I was going to write a commentary about how, given current evidence, Generation X is the worst generation to come along in a while – the evidence being the current crop of movie releases and the general trend (at least in the studio world) to focus on pre-sold properties, be they remakes, sequels, or adaptation of TV shows and comic books.

Except that in pointing generational fingers, of course, one has to start at home: with my own generation, the Baby Boomers.

Because you reap what you sow – and we Boomers pumped a lot of shit into the system when it was our turn. As a result, when the Gen-X crowd was coming of age in – gulp! – the era of Reagan, Bush I and Clinton, when we Boomers were in ascent, we set the table for what we’re being served today.

Even as Boomers wallowed in the glories that were the films of the 1970s, we took all the wrong lessons from them. Francis Ford Coppola turned a potboiler novel into cinematic literature – twice – and the lesson we took away from it was: Sequels mean money.

George Lucas and Steven Spielberg tapped into their inner kid with movies like “Jaws” and “Star Wars” – and the take-away was: Making a movie that earns less than $100 million is the equivalent of failure.

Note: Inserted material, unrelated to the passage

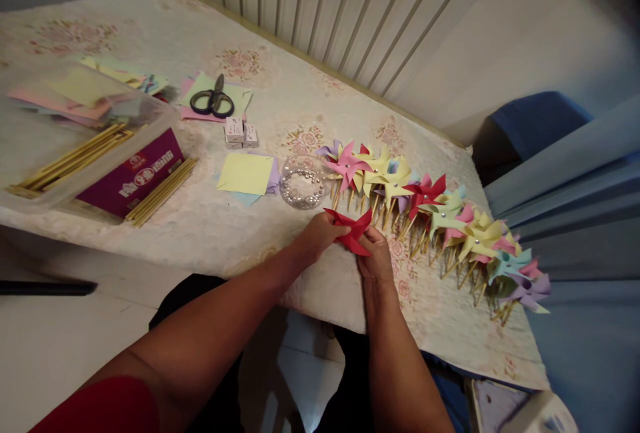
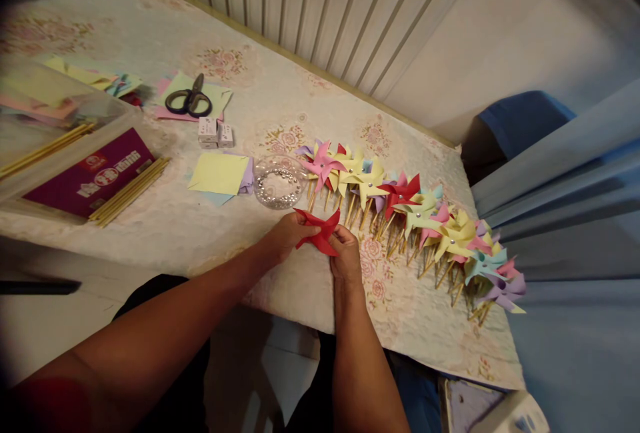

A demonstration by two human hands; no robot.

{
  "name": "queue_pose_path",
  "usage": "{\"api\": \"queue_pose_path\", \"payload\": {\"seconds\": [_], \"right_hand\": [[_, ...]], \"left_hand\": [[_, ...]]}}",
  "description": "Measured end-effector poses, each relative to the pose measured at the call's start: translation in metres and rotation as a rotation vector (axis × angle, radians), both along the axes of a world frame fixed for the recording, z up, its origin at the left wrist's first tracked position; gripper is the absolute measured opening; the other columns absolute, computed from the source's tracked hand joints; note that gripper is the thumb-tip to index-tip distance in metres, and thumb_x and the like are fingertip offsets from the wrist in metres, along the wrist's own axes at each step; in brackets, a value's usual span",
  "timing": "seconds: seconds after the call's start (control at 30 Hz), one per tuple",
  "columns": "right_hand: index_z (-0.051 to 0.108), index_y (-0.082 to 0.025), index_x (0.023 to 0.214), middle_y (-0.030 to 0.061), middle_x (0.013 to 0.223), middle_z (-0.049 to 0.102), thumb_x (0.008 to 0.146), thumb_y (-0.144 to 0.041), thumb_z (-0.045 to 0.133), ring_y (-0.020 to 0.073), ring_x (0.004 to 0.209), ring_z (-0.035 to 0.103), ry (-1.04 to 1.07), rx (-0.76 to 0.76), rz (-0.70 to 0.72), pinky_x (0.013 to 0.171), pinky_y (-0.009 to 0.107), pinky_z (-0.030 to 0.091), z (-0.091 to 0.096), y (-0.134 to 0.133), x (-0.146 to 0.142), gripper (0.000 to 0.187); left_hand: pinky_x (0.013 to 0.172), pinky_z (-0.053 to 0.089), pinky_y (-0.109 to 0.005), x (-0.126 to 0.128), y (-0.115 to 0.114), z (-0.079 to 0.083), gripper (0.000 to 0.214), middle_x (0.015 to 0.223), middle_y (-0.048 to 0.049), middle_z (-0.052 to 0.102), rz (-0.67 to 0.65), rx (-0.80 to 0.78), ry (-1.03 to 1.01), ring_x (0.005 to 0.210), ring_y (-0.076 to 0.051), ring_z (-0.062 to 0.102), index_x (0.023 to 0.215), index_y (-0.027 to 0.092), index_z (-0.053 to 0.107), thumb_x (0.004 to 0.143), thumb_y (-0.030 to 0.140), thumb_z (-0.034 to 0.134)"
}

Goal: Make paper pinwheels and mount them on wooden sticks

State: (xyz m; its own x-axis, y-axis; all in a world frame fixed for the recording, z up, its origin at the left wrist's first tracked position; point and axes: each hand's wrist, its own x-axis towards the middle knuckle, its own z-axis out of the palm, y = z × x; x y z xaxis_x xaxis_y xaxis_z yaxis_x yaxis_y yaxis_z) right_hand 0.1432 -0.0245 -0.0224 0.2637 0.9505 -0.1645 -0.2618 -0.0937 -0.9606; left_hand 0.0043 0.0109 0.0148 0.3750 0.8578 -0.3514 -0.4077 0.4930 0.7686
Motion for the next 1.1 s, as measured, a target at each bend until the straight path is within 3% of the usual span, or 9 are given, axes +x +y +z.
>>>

Richard Donner crapped up “Superman” – and we now have what seem like an endless string of fair-to-mediocre comic-book movies.

I’m not quite sure who to blame for what seems to be the endless conveyor-belt-line of old TV shows and movies being remade but I have to put the most recent clot of them – “About Last Night,” “Robocop” and “Endless Love” – squarely on Gen-X. Those are obviously favorites from their youth that they’ve now decided to revisit in a mass-market way in a misplaced tribute to younger days.

And if we’ve learned anything, it’s that a) the pop culture you absorb as an adolescent strikes nostalgic chords in later life, no matter how awful it was; and b) most of it was pretty awful, but we refuse to acknowledge it – and then try to foist it on new generations. (Hello, “21 Jump Street”?)

But that’s the road we paved in the 80s and early 90s. While there were good movies being made in those years, they rarely were made by American studios, which went into a slide that turned the 80s into a kind of cinematic sludgeheap. And I speak as someone who was reviewing films on a weekly, if not daily, basis during those years.

Your tastes change as you age but, unfortunately, Hollywood is always most interested these days in the youth demographic – the audience with the least discriminating taste, and the most spare time and willingness to see movies over and over on the opening weekend. That is who the studios make movies for these days, with the Millennial audience being hand-fed by Gen-X types who are now calling the shots, as we Boomers age out.

Having reached an age where we hopefully have developed the taste and discernment that we lacked in our youth, Boomers are now ignored as an entertainment demographic at the movies. Hence, the dumbstruck response by young journalists and editors, who run stories full of amazement every time a movie aimed at the over-50 audience becomes a hit. At this point, however, Boomers are catered to only by television, one of the few places left for telling stories that are full of character development, if not character-driven.

So when the inevitable “The Full House Movie” (with cameos by now-grown Olsen twins) or “Manimal – the Film” reach screens, there will be no one to blame but ourselves. We had our chance. We blew it. And it’s only going to get worse.